La signature des avenants aux conventions de concession de MTN et Orange Cameroun recommandait, pour une meilleure couverture, une meilleure qualité de service et qualité d’expérience pour l’établissement des réseaux et la fourniture des services 4G, que les canaux de fréquence dans les bandes de 700 et 800 Mhz soient alloués à ces opérateurs. Ce qui a été rendu effectif, selon le régulateur, mais des difficultés subsistent encore, du fait de déménagement incomplet sur ces bandes. Le Minpostel avait assuré prendre toutes les dispositions pour libérer ces fréquences parce qu’il a été démontré que les installations anarchiques sur des sites tels que Mbankolo contribuent à dégrader la qualité de communication.

l’audit qui condamne les opérateurs

Un audit sur la qualité de service commandité par le gouvernement et réalisé par le cabinet suédois Cybercom Group, expert en la matière, permet de donner un cliché de la situation qui prévaut dans le secteur. Il est reproché aux opérateurs le non-respect des normes, ce qui affecte la qualité de la communication. Minette Libom Li Likeng indiquait lors de la publication des résultats de cet audit qu’en termes de couverture 3G par exemple, la norme moyenne acceptée sur le plan international s’élève à 3,8 alors qu’elle est de 1,6 à Yaoundé,  2,1 à Douala et 2,6 dans les autres villes. Bien en-dessous des 3,5 de performance moyenne réalisée dans les autres pays africains tels que le Gabon, le Nigeria, le Maroc et l’Égypte.

L’une des conséquences de ces lacunes étant la « mauvaise disponibilité du réseau » et l’absence de redondances face aux coupures d’origines extérieures. La mauvaise qualité de service est aussi due aux données inexactes. Le constat est que dans les bases de données de tous les opérateurs (environ 10% des données) ne sont pas fiables, révèle le rapport. Ce qui est énorme dans le domaine. La base de données des réseaux d’un opérateur contient en effet toutes les informations liées au déploiement du réseau, aux coordonnées géographiques et aux indicateurs de performance.
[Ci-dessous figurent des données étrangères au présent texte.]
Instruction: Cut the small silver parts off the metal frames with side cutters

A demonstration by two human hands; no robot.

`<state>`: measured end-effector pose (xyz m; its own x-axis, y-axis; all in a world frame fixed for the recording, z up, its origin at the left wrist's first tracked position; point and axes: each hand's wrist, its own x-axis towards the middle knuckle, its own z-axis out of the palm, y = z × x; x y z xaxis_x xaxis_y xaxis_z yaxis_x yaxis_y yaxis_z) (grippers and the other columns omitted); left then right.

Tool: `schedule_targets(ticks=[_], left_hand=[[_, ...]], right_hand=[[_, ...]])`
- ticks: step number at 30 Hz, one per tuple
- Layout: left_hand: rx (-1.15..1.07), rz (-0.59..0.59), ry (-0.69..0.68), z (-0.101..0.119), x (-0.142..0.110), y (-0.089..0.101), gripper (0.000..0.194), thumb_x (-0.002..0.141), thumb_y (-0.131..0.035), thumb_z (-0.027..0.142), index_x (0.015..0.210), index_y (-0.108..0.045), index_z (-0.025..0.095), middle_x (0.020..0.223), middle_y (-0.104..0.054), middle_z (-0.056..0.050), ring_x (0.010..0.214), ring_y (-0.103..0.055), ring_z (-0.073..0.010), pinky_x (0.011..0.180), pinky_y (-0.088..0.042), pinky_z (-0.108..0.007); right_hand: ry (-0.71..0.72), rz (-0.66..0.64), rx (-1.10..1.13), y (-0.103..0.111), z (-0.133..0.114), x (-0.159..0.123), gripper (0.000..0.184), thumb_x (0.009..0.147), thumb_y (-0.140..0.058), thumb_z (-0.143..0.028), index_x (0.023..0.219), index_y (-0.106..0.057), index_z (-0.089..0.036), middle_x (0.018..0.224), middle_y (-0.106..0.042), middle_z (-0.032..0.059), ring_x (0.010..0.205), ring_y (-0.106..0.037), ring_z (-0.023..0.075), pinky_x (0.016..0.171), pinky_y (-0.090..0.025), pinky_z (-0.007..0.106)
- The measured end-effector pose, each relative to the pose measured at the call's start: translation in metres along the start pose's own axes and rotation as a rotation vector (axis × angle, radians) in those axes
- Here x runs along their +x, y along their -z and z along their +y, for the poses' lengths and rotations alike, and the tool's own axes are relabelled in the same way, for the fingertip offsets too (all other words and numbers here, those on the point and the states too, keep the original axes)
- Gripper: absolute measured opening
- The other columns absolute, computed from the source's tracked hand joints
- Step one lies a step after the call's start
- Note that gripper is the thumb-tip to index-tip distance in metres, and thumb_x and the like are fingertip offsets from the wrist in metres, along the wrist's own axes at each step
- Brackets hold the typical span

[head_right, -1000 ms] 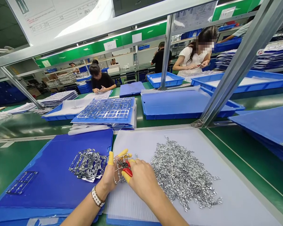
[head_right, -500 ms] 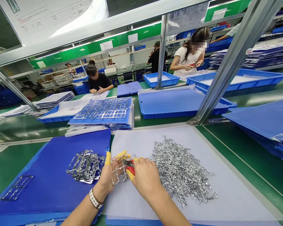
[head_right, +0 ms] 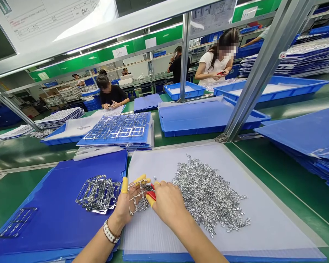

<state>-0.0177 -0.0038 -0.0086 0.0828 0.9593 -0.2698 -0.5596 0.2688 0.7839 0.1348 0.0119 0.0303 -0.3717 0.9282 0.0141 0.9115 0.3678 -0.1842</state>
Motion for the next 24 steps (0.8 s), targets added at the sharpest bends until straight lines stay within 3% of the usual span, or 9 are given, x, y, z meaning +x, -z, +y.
schedule_targets(ticks=[7, 14, 24], left_hand=[[-0.087, 0.051, 0.035, 0.002, 0.003, 0.004, 0.070, 0.082, -0.039, 0.068, 0.116, -0.063, 0.013, 0.117, -0.064, -0.015, 0.102, -0.060, -0.0252, 0.095, -0.042, -0.039], [-0.230, 0.002, 0.051, 0.011, 0.004, 0.003, 0.072, 0.082, -0.037, 0.069, 0.115, -0.062, 0.010, 0.120, -0.061, -0.017, 0.097, -0.061, -0.0255, 0.087, -0.046, -0.037], [-0.151, 0.058, -0.013, 0.006, 0.000, 0.001, 0.071, 0.081, -0.037, 0.070, 0.120, -0.060, 0.014, 0.112, -0.065, -0.015, 0.095, -0.063, -0.0265, 0.089, -0.046, -0.042]], right_hand=[[-0.023, 0.028, -0.067, -0.003, -0.001, -0.002, 0.021, 0.085, -0.050, -0.032, 0.092, -0.063, -0.017, 0.086, -0.067, 0.0103, 0.083, -0.063, 0.0266, 0.069, -0.042, 0.036], [-0.025, -0.006, -0.042, -0.011, -0.001, -0.017, 0.024, 0.085, -0.052, -0.036, 0.095, -0.062, -0.017, 0.091, -0.067, 0.0104, 0.089, -0.061, 0.0271, 0.075, -0.040, 0.037], [-0.010, 0.008, -0.015, -0.011, -0.008, -0.014, 0.020, 0.084, -0.051, -0.033, 0.089, -0.062, -0.017, 0.089, -0.066, 0.0112, 0.088, -0.060, 0.0286, 0.074, -0.040, 0.039]])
Les coupures précoces et la dégradation de la qualité d’écoute sont d’autres effets des lacunes techniques des opérateurs. L’audit relève par ailleurs une grande vulnérabilité aux menaces de sécurité due aux mises à jour insuffisantes, aux certificats de sécurités non valides, à la non-maîtrise des techniques des hackers et malware. Les lenteurs de téléchargements et de partage des données s’expliquent, elles, par le faible débit entrant des paquets internet.
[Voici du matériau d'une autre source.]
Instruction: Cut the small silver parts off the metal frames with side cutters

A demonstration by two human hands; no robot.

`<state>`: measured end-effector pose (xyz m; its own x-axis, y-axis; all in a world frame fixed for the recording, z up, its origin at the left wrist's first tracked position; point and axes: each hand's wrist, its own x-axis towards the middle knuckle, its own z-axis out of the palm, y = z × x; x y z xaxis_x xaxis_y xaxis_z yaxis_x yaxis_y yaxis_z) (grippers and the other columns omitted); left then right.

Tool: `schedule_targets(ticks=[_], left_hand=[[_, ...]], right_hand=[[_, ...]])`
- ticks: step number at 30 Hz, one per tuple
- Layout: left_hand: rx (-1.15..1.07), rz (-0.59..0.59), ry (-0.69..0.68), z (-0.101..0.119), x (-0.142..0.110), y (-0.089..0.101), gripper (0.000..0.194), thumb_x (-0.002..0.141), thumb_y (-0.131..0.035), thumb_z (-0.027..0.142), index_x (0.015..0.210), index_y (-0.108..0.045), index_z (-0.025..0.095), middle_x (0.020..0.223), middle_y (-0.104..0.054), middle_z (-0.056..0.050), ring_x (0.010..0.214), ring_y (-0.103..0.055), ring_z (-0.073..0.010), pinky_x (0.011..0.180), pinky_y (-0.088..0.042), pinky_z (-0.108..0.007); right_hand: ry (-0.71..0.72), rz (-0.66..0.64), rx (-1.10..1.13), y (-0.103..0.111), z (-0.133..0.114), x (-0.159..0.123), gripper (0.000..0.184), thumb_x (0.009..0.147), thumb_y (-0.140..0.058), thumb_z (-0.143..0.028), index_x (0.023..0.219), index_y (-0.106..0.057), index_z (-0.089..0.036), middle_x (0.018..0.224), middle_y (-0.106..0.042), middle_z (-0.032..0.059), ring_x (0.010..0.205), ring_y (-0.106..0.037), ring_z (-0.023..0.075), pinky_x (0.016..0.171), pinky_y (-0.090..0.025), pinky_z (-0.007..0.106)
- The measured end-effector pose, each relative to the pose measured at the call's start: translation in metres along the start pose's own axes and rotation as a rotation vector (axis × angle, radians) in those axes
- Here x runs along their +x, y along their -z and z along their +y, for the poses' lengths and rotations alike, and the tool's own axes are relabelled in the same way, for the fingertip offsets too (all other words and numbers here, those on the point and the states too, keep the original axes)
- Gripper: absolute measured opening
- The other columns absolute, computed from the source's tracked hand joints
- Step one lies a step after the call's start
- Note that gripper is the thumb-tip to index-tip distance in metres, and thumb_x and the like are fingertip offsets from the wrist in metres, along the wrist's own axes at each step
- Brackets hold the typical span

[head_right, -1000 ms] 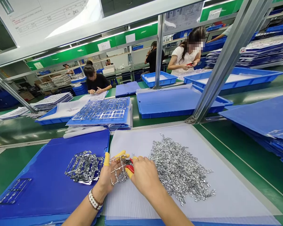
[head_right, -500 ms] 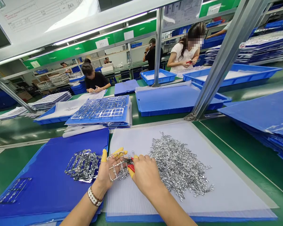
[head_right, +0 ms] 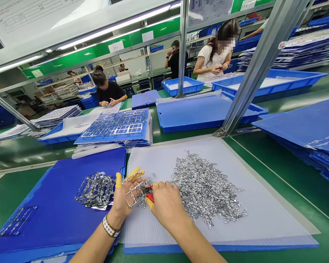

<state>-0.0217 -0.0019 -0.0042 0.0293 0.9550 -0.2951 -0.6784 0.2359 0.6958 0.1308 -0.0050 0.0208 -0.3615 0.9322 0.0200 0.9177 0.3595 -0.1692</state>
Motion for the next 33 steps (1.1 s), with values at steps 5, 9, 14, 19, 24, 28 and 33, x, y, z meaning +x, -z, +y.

La méthodologie de travail a consisté pour les consultants de Cybercom à analyser les données des réseaux fournies par tous les opérateurs, à effectuer par la suite des « test-in-car » sur une distance de 7800 km et sur 61 points statiques représentant 30 villes et plus de 60 villages dans les dix régions du Cameroun, avant d’adresser ses recommandations. Il s’agit d’un audit des réseaux de bout en bout des quatre opérateurs (MTN, Orange, Nexttell et Camtel) dans tous les domaines et technologies du réseau incluant les réseaux 2G, 3G et 4G, en s’appuyant sur des éléments clés tels que le réseau radio et de transmission. Ensuite, Cybercom Group a procédé à l’examen des processus et procédures essentiels à la fourniture de services de qualité tels que le dimensionnement et l’extension des capacités du réseau, le traitement et rétablissement des pannes, la protection et la sécurité des réseaux, et la gestion des plaintes des clients. Autres activités menées par le Suédois, la comparaison de la qualité de service de tous les opérateurs par rapport aux normes internationales et à ses concurrents, et le contrôle de la qualité des services à travers des tests.